In [0]:
from pyspark.sql.functions import *
from pyspark.sql.types import StructType, StructField, StringType, IntegerType, TimestampType
from delta.tables import DeltaTable
from datetime import datetime
from shapely.geometry.base import BaseGeometry
from shapely import force_2d
import geopandas as gpd
from shapely.geometry import MultiPolygon

In [0]:
gcs_landing_zone = "/Volumes/land_topografisk-gdb_dev/external_dev/landing_zone/"
catalog_dev = "`land_topografisk-gdb_dev`"
schema_dev= "ai2025"
spark.sql(f"USE CATALOG {catalog_dev}")
spark.sql(f"CREATE SCHEMA IF NOT EXISTS {schema_dev}")
spark.sql(f"USE SCHEMA {schema_dev}")
log_table = "logs_processed_gdbs"
bronze_table= "utensnuplass_bronze"
layer = "ikke_snuplass"

In [0]:
q = f"""
CREATE TABLE IF NOT EXISTS {bronze_table} (
   Shape_Length DOUBLE,
   Shape_Area DOUBLE,
   bbox STRING,
   id STRING,
   ingest_time TIMESTAMP,
   row_hash STRING
) USING DELTA
"""
spark.sql(q)

In [0]:
q = f"""
CREATE TABLE IF NOT EXISTS {log_table} (
  gdb_name STRING,
  processed_time TIMESTAMP,
  num_inserted INT,
  num_updated INT,
  num_deleted INT
) USING DELTA
"""
spark.sql(q)

In [0]:
def log_processed_gdb(log_data: list):
    """
    Writes the processed gdb to the log table.
    """
    schema = StructType([
        StructField("gdb_name", StringType(), True),
        StructField("processed_time", TimestampType(), True),
        StructField("num_inserted", IntegerType(), True),
        StructField("num_updated", IntegerType(), True),
        StructField("num_deleted", IntegerType(), True)
        ])
    spark.createDataFrame(log_data, schema=schema).write.format("delta").mode("append").saveAsTable(log_table)

In [0]:
def check_for_new_gdbs() -> list:
    """
    Returns a lits of utensnuplass gdbs that have not been processed yet
    """
    all_gdbs =[
        f.path for f in dbutils.fs.ls(gcs_landing_zone)
        if f.path.endswith(".gdb/") 
    ]

    processed_gdbs_df=spark.read.table(log_table).select("gdb_name")
    processed_gdbs=[row["gdb_name"] for row in processed_gdbs_df.collect()]
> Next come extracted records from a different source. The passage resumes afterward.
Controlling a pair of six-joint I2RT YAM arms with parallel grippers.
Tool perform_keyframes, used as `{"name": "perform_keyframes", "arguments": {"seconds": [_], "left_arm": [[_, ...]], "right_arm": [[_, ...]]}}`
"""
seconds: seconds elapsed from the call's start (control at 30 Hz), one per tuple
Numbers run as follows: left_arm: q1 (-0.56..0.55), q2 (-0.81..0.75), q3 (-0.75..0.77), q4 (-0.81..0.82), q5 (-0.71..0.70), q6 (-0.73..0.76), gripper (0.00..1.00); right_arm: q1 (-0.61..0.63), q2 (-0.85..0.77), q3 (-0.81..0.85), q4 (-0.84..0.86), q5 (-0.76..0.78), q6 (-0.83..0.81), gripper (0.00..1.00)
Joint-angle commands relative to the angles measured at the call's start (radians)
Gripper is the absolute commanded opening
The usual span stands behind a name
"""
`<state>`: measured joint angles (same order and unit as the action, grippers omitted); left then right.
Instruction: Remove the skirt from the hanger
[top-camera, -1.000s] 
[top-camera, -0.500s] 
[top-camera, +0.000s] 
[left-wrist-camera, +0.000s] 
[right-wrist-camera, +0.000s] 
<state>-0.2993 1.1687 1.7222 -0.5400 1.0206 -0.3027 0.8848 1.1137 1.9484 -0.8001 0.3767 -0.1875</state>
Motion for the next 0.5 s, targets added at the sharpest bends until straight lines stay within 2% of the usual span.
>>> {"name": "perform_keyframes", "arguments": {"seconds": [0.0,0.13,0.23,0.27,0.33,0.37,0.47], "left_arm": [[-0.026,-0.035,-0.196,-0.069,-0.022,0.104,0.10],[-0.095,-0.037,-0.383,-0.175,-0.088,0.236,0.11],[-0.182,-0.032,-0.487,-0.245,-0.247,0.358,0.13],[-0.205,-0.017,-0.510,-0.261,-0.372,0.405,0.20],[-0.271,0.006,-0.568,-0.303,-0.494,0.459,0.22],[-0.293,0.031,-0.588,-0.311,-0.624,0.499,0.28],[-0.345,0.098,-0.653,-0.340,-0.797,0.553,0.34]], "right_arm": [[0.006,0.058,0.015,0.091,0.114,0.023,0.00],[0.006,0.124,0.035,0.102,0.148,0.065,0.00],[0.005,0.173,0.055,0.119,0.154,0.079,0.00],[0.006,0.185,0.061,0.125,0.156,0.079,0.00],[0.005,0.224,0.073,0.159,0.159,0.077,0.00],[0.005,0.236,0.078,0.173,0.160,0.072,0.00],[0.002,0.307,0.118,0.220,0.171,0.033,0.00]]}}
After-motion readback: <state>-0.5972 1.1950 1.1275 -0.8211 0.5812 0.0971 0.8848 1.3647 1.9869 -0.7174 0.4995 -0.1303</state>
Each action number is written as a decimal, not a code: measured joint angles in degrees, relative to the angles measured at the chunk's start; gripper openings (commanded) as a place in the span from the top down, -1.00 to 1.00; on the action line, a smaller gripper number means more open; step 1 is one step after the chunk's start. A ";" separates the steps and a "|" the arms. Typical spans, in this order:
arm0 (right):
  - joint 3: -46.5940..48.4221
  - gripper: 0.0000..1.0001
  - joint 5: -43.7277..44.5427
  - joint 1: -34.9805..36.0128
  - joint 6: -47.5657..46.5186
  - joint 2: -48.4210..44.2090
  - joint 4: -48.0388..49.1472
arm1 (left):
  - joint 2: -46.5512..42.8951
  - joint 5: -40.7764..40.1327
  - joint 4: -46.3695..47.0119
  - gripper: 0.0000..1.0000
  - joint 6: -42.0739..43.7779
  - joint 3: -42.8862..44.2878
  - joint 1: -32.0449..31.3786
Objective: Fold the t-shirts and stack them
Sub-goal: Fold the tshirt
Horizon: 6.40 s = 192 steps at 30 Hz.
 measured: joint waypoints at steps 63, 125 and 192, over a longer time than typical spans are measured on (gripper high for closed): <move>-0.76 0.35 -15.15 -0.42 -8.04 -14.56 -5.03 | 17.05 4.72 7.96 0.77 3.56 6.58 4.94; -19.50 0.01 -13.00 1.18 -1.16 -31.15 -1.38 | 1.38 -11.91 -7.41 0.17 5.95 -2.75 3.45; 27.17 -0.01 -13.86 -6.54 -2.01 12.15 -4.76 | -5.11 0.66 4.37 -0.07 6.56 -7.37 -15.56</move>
    return [gdb for gdb in all_gdbs if gdb not in processed_gdbs]

In [0]:
def to_wkt_2d(geom):
    if geom and isinstance(geom, BaseGeometry):
        return force_2d(geom).wkt
    return None

In [0]:
def multipolygon_to_polygon(geom):
    if isinstance(geom, MultiPolygon):
        largest = None
        largest_area = -1
        for poly in geom.geoms:
            if poly.area > largest_area:
                largest = poly
                largest_area = poly.area
        return largest
    return geom

In [0]:
def write_to_sdf(gdb_path: str, gdb_name: str, layer: str) -> DataFrame:
    """
    Reads a .gdb layer and returns a minimal Spark DataFrame for bronze ingestion.
    """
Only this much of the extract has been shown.